### Directions for this task:
Pick out all lines of the entries that include the word "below" and copy them.

[Items listed in a dataset]
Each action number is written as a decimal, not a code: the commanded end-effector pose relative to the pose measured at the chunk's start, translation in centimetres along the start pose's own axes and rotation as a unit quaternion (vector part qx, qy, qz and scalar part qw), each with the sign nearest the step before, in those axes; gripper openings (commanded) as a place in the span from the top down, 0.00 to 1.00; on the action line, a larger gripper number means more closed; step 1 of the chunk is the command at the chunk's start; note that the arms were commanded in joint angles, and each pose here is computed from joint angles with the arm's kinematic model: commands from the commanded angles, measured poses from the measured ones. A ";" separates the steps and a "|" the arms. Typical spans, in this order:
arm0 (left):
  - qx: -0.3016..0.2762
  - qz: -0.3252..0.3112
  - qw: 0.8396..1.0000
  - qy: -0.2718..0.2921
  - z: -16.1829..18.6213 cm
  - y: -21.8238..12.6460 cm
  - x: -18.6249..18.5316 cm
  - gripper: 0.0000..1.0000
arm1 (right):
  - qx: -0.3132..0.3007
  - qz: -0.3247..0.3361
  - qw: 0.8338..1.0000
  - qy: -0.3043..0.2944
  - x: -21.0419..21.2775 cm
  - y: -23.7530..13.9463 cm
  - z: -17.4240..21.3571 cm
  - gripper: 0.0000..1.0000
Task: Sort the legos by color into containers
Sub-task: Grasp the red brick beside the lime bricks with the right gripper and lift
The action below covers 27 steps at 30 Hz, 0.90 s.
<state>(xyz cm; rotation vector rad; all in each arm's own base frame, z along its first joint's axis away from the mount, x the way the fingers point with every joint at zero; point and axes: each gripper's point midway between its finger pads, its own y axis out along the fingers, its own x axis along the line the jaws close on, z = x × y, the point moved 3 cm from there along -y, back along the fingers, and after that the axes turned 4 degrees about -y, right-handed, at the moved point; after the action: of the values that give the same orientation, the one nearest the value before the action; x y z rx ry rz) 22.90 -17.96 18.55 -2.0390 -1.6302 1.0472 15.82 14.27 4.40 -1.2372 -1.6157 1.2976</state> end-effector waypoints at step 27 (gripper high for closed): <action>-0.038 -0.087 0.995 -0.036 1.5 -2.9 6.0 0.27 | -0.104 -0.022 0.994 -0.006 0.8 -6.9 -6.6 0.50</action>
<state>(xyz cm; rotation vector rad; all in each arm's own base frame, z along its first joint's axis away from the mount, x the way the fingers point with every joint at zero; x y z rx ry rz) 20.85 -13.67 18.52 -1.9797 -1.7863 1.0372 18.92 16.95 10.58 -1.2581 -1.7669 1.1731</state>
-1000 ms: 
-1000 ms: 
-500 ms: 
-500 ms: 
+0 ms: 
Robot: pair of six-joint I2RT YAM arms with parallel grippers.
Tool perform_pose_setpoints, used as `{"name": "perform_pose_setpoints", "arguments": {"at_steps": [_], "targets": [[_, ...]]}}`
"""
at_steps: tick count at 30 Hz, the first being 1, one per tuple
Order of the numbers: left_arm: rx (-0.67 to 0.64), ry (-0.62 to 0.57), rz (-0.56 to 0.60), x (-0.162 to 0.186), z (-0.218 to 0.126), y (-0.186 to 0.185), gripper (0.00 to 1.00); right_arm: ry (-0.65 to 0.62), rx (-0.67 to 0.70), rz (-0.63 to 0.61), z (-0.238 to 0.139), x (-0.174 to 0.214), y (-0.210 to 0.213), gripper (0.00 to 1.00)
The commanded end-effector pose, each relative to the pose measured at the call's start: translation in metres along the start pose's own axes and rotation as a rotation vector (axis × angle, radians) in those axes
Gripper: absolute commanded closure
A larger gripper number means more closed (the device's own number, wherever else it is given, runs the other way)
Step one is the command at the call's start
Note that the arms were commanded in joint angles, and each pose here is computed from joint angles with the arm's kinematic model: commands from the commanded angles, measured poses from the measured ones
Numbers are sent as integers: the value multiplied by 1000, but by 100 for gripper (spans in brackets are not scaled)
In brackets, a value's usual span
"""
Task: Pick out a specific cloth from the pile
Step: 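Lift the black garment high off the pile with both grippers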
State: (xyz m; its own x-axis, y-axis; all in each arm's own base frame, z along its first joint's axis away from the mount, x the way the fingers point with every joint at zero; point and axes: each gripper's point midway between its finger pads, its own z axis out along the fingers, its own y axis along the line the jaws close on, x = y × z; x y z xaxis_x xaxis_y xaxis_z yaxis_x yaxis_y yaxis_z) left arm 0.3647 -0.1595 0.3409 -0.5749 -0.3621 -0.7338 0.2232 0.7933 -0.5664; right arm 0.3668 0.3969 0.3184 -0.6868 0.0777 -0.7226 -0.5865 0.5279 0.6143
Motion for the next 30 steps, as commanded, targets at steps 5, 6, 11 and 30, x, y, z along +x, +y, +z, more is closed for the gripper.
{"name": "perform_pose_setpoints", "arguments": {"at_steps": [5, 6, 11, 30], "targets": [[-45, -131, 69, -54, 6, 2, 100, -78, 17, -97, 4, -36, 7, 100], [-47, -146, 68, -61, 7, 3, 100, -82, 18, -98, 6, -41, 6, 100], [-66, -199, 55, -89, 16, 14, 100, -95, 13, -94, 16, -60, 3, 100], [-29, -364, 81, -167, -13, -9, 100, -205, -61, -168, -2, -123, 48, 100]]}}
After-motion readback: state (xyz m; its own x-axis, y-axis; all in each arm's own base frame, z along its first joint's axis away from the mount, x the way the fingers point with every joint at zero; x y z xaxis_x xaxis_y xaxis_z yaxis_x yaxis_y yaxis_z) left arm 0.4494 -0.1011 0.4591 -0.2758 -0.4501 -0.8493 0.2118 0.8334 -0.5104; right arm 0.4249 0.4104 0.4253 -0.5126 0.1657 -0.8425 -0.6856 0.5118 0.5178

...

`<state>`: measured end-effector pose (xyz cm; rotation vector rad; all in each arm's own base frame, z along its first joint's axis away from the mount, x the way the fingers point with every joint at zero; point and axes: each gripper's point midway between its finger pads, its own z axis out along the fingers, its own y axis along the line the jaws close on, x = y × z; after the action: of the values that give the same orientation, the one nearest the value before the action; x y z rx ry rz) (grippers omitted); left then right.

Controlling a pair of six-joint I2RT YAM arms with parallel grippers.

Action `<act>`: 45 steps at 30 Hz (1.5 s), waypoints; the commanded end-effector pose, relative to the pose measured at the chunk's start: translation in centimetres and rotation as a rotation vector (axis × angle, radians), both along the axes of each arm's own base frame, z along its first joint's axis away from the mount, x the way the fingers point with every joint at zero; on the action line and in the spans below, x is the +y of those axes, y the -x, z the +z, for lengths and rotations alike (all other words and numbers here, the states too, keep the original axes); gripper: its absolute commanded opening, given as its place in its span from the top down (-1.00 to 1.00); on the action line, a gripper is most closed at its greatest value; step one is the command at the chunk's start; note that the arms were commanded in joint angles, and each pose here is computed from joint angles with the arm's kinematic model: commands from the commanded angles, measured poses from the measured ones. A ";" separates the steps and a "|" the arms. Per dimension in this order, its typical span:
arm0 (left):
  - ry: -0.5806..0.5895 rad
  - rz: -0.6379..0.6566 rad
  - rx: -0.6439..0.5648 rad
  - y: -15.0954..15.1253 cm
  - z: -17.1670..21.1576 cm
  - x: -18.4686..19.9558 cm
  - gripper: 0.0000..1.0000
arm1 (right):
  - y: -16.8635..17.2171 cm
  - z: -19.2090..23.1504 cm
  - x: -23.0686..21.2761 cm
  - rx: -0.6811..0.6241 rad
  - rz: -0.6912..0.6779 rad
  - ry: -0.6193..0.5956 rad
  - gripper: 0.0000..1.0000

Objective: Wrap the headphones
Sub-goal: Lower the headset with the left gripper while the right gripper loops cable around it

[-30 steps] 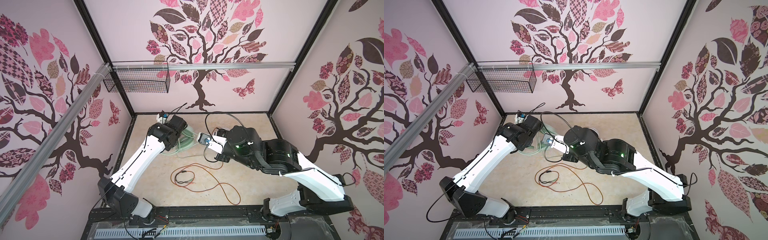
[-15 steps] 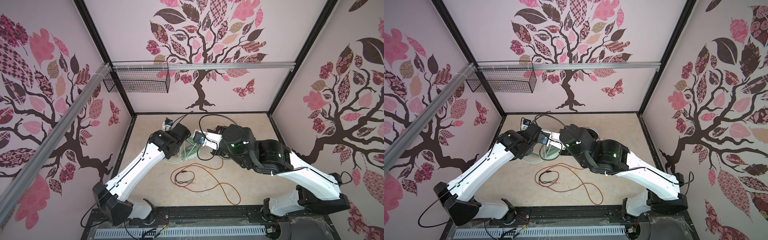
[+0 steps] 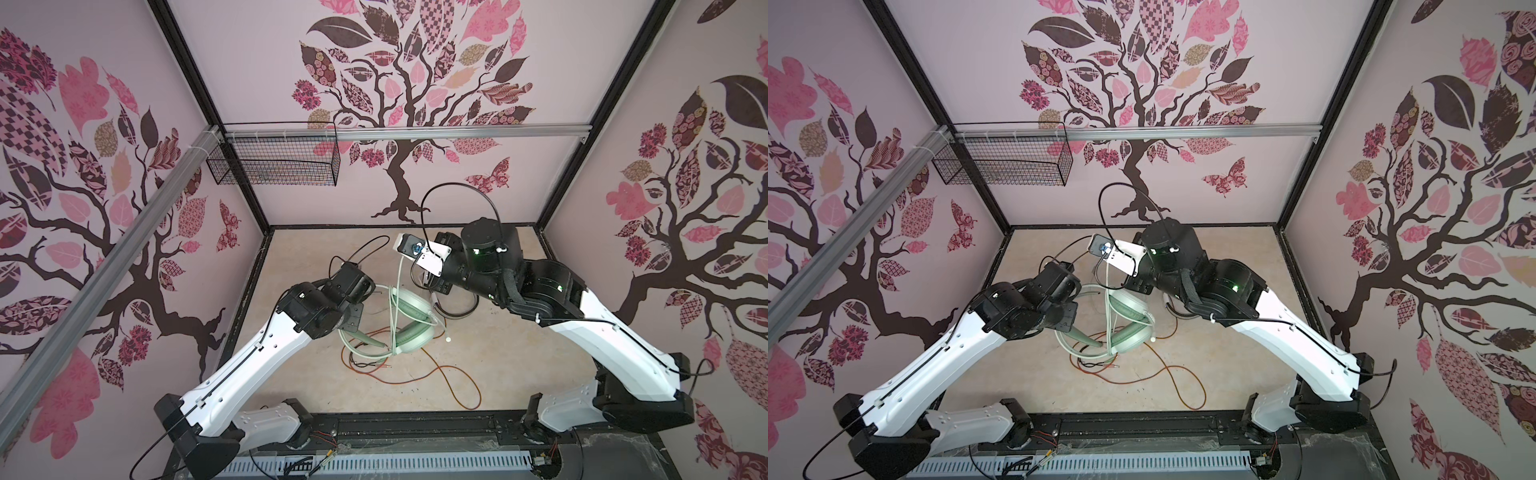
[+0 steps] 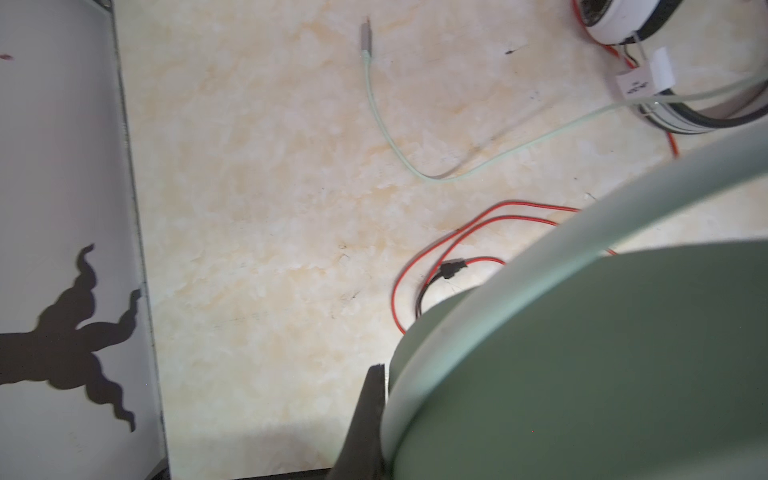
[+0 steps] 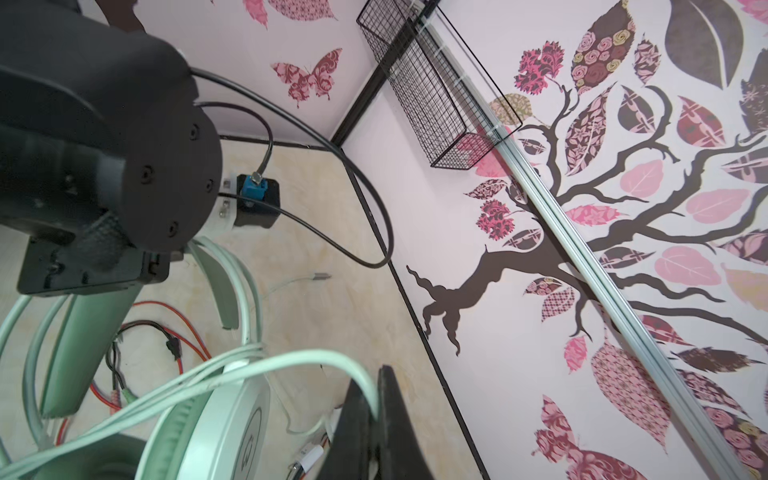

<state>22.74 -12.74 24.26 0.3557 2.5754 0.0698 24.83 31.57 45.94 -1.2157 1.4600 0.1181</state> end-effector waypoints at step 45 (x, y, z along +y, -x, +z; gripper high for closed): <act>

### Answer:
The action below covers 27 steps at 30 Hz, 0.90 s.
Action `<act>`: 45 steps at 30 Hz (1.5 s), waypoints; the commanded end-effector pose, relative to the pose measured at the chunk's start: translation in centimetres and rotation as a rotation vector (axis × angle, radians), both along the axes of each arm's own base frame, z along its first joint's axis away from the mount, x the way the fingers point with every joint at zero; on the action line and in the spans below, x is the +y of those axes, y the -x, z the +z, for lengths and rotations alike (all other words and numbers here, the states too, keep the original axes); gripper: its absolute commanded opening, given as its place in its span from the top down (-1.00 to 1.00); on the action line, a gripper is most closed at its greatest value; step one is the command at the chunk's start; note that the arms were commanded in joint angles, and each pose here is computed from joint angles with the arm's kinematic model: commands from the commanded angles, measured poses from the measured ones. A ";" separates the steps and a "|" the arms. Per dimension in this order, its typical span:

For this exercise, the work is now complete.